DATA PROVIDED:
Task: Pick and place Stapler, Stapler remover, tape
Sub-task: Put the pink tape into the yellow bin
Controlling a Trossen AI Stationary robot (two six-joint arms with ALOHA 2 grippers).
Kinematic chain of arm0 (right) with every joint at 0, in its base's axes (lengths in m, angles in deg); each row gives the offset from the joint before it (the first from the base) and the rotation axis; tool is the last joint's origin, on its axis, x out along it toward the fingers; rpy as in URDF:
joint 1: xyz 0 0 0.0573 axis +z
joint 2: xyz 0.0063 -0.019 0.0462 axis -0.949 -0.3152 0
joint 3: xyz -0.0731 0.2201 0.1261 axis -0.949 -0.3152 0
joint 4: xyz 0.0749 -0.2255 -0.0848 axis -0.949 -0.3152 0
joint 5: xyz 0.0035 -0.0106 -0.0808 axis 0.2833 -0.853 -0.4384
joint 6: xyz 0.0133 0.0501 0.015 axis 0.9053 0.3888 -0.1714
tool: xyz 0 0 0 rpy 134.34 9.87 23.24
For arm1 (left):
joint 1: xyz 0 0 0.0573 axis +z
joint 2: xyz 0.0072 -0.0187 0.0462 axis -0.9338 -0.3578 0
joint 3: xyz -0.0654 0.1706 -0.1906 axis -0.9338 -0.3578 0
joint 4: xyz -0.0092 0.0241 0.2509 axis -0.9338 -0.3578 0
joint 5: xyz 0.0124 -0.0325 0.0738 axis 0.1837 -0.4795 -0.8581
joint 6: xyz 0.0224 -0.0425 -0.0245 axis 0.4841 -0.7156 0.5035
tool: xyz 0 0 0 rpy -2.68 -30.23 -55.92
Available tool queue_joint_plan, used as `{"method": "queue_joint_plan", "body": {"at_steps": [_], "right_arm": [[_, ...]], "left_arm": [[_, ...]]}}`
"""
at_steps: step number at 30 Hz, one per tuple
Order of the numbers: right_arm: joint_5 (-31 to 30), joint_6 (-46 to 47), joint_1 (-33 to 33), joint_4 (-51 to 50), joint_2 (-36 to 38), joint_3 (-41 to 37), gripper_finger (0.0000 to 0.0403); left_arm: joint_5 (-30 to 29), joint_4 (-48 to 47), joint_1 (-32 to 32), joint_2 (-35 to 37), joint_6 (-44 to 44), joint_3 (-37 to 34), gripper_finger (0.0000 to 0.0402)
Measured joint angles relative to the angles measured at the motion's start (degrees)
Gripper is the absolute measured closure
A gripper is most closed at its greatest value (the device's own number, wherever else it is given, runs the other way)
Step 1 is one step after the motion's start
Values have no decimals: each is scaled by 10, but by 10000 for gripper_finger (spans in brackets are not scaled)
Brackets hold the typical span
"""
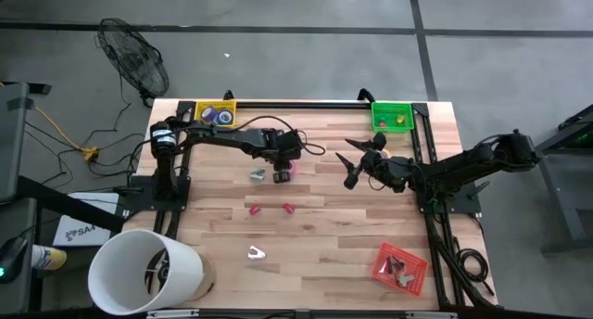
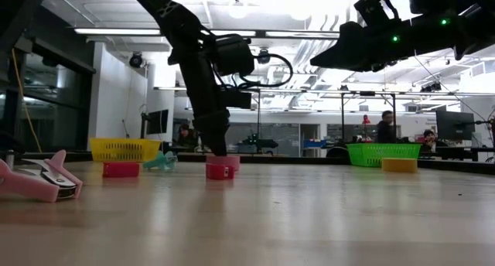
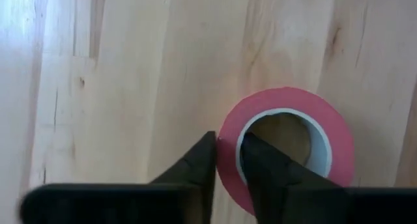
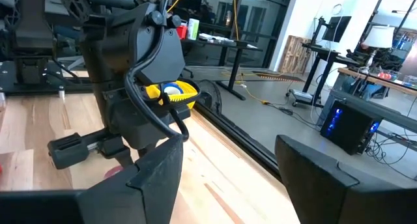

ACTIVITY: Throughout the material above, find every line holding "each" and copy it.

RESPONSE TO THIS TASK:
Kinematic chain of arm0 (right) with every joint at 0, in its base's axes (lengths in m, angles in deg); each row gives the offset from the joint before it (the first from the base) and the rotation axis; tool is the last joint's origin, on its axis, x out along it toward the fingers; rpy as in URDF:
Values have no decimals: each is scaled by 10, but by 10000 for gripper_finger (spans in brackets are not scaled)

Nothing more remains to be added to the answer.